Print, from the listing below, the lines starting at the line containing "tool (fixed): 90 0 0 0" and ending at the line containing "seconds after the", exactly as they stand, and print nothing else.

▶ EXERCISE DATA
--

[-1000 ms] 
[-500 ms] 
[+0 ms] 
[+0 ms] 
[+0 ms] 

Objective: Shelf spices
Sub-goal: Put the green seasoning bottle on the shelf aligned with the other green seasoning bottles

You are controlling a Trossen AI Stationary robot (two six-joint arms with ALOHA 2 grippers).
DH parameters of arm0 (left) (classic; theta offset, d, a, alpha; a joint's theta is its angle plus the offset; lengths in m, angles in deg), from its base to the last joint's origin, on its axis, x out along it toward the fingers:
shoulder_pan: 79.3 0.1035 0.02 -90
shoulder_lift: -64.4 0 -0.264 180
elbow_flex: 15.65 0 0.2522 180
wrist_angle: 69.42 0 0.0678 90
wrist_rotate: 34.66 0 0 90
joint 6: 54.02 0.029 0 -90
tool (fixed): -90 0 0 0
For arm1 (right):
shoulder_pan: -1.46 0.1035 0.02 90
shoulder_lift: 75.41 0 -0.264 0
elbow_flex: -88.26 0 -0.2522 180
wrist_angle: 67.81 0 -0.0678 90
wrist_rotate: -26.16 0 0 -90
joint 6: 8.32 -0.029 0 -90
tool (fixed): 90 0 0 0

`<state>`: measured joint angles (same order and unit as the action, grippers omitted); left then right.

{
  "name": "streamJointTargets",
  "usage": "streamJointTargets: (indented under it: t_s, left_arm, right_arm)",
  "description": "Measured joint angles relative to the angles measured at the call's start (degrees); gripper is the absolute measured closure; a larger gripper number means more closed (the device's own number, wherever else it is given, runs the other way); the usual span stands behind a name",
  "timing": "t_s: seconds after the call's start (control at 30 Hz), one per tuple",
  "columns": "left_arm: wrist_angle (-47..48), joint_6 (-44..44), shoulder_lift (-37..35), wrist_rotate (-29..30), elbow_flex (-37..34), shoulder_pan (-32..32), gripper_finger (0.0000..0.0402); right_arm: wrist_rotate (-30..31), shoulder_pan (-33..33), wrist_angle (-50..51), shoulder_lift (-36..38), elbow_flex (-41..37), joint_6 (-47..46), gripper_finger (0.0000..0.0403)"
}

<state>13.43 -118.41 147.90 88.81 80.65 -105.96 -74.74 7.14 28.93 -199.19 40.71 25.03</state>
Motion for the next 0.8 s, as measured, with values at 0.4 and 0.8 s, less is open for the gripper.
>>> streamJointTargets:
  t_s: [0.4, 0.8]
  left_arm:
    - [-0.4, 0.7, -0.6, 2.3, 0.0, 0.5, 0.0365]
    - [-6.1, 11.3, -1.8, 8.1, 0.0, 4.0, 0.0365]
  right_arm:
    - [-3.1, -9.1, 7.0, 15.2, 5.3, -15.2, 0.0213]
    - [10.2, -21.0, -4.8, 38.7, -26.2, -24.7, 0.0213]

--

▶ ANSWER
tool (fixed): 90 0 0 0

`<state>`: measured joint angles (same order and unit as the action, grippers omitted); left then right.

{
  "name": "streamJointTargets",
  "usage": "streamJointTargets: (indented under it: t_s, left_arm, right_arm)",
  "description": "Measured joint angles relative to the angles measured at the call's start (degrees); gripper is the absolute measured closure; a larger gripper number means more closed (the device's own number, wherever else it is given, runs the other way); the usual span stands behind a name",
  "timing": "t_s: seconds after the call's start (control at 30 Hz), one per tuple",

Work on this exercise has concluded.